Book Review: Tiny Tin House
But there is a saving grace society out there called the “Liberté.” And a neighborhood with tiny tin houses and people who do believe in true loving Christian values and equal rights. Meryn finds her way there and lives with a family until she can get her tiny tin house ready. There is so much more to the story; you’d just have to read it.
For instance, chips inserted in the right arms are an everyday reality. The definitive caste systems and the names are eerie: Worker Caste, Governance, Exalted. And the lawmakers who rule (Guardian Angels, the RD—Reformation Directorate guardians) are feared and hated by many.
The cover is striking, and the content is intriguing.
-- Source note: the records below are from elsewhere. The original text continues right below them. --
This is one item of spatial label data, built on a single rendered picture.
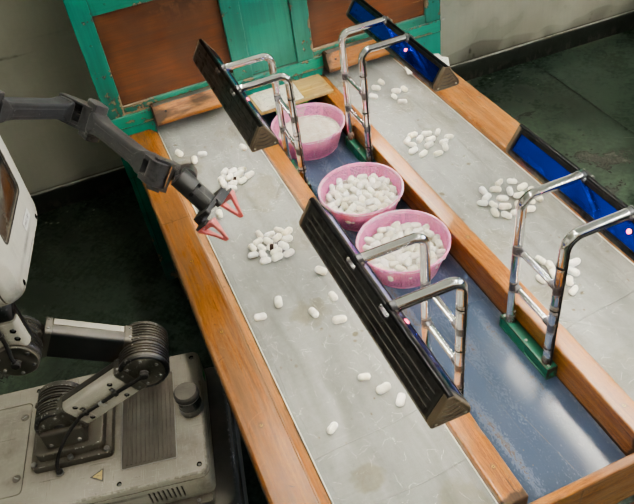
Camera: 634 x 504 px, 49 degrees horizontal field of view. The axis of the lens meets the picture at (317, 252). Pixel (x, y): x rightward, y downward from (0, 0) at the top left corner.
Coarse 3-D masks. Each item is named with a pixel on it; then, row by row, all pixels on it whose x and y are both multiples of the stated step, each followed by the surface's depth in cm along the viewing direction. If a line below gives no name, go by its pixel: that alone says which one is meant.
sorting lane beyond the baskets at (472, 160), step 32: (384, 64) 278; (352, 96) 263; (384, 96) 260; (416, 96) 258; (384, 128) 244; (416, 128) 242; (448, 128) 240; (416, 160) 228; (448, 160) 226; (480, 160) 224; (512, 160) 222; (448, 192) 214; (480, 224) 202; (512, 224) 200; (544, 224) 199; (576, 224) 197; (544, 256) 189; (576, 256) 188; (608, 256) 186; (544, 288) 181; (608, 288) 178; (576, 320) 172; (608, 320) 171; (608, 352) 164
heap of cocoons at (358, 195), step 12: (336, 180) 225; (348, 180) 225; (360, 180) 225; (372, 180) 223; (384, 180) 222; (336, 192) 220; (348, 192) 220; (360, 192) 219; (372, 192) 219; (384, 192) 219; (396, 192) 218; (336, 204) 216; (348, 204) 218; (360, 204) 215; (372, 204) 217; (384, 204) 213
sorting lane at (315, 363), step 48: (192, 144) 251; (240, 192) 227; (288, 192) 224; (240, 240) 209; (240, 288) 194; (288, 288) 192; (336, 288) 190; (288, 336) 179; (336, 336) 177; (288, 384) 168; (336, 384) 166; (336, 432) 156; (384, 432) 155; (432, 432) 154; (336, 480) 148; (384, 480) 147; (432, 480) 145; (480, 480) 144
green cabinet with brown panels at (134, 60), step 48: (96, 0) 225; (144, 0) 231; (192, 0) 238; (240, 0) 244; (288, 0) 250; (336, 0) 259; (384, 0) 266; (432, 0) 273; (96, 48) 234; (144, 48) 242; (192, 48) 248; (240, 48) 254; (288, 48) 262; (144, 96) 252
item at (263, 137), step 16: (208, 48) 223; (208, 64) 219; (208, 80) 218; (224, 80) 207; (224, 96) 206; (240, 96) 198; (240, 112) 196; (256, 112) 197; (240, 128) 195; (256, 128) 186; (256, 144) 188; (272, 144) 190
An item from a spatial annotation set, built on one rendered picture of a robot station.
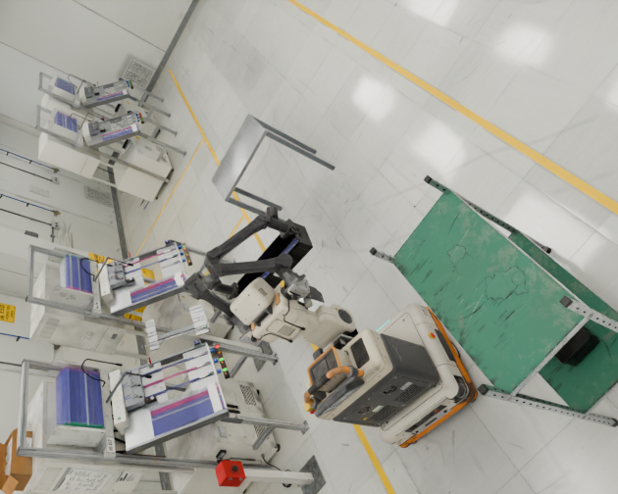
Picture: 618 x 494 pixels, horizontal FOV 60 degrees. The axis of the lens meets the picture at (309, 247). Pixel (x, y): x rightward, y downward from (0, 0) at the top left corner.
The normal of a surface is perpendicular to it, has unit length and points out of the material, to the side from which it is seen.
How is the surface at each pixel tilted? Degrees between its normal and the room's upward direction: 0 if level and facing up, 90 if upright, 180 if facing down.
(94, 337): 90
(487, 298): 0
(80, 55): 90
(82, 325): 90
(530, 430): 0
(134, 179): 90
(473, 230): 0
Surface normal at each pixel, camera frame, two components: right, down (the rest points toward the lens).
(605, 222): -0.75, -0.30
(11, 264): 0.36, 0.56
Just the title made me want to read the book. Also, with phrases like “the clouds played hide-n-seek with the sun,” “the stars winked off and on,” “fear warred with sympathy,” and “my nightmare crystallized before me,” I found the style of writing lovely and unique. Loved the futuristic imagination, too. In one part, especially in the retail store where Meryn works, there are “live quins.” (Very life-like mannequins, it seems—something like straight out of a Twilight Zone episode.)
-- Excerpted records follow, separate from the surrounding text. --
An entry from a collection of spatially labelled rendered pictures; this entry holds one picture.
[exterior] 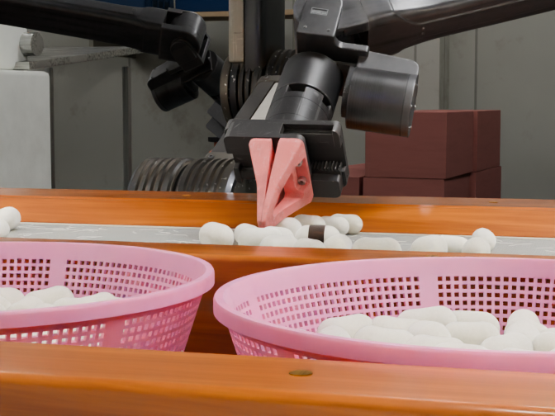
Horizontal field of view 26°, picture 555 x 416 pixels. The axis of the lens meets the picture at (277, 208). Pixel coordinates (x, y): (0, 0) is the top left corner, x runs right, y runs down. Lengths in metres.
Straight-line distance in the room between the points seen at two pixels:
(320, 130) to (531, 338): 0.45
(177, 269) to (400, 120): 0.42
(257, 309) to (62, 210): 0.59
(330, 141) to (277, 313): 0.41
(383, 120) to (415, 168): 4.78
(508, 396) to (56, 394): 0.15
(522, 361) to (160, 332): 0.21
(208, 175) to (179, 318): 0.71
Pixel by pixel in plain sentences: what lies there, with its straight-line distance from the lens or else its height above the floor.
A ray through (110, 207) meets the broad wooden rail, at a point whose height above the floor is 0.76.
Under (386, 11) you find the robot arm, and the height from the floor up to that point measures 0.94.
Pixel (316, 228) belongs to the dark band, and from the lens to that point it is 0.95.
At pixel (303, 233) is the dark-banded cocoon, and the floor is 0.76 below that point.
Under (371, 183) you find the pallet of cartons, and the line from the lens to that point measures 5.92.
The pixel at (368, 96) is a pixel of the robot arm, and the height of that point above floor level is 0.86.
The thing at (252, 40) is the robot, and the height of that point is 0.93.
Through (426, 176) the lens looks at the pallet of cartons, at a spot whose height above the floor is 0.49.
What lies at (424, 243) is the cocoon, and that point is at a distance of 0.88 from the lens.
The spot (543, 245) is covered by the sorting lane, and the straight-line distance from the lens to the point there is 1.02.
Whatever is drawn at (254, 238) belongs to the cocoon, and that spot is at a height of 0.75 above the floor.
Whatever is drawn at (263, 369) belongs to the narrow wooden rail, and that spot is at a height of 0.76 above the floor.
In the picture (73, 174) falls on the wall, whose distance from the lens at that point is 8.63.
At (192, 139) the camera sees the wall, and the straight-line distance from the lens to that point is 8.20.
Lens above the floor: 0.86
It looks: 5 degrees down
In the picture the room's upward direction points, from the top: straight up
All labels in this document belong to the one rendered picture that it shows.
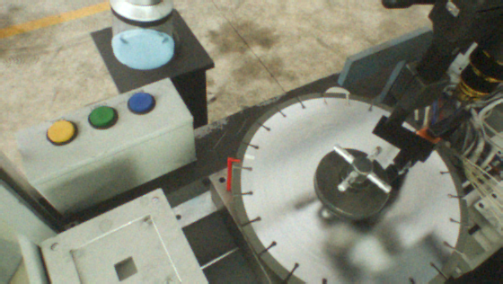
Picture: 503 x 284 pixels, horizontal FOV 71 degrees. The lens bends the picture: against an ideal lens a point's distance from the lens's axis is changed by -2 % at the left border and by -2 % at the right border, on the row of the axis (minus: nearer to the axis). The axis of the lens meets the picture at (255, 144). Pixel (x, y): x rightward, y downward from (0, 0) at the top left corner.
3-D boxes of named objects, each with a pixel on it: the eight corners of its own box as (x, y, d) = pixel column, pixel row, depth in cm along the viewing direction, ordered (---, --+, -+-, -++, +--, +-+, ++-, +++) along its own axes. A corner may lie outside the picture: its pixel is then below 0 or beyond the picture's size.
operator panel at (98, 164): (63, 219, 67) (28, 183, 55) (48, 173, 72) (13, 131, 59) (198, 159, 77) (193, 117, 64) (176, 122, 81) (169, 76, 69)
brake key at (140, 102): (136, 119, 64) (133, 111, 62) (127, 103, 66) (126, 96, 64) (156, 110, 65) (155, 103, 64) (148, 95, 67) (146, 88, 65)
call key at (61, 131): (55, 149, 59) (50, 143, 58) (49, 132, 61) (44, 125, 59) (79, 140, 61) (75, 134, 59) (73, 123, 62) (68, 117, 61)
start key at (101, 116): (97, 134, 62) (93, 127, 60) (90, 117, 63) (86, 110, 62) (119, 125, 63) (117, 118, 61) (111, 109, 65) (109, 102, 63)
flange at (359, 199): (330, 139, 57) (334, 130, 55) (396, 171, 55) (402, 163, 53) (303, 194, 52) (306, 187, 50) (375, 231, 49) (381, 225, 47)
It’s a biblical kind of story, though, in many ways, so occasionally I felt like the preaching and teaching went on just a tad too long. But it all fell in sync with the story, so I understood the necessity.
This book is an excellent good read with absolutely profound significance in a day and age where most of the atrocities “imagined” in the book tragically actually happen every day in the year 2023, whether in Iran, where girls are poisoned or shot down in the streets, or elsewhere as females are denied rights or silenced all over the world by “MORALITY POLICE.”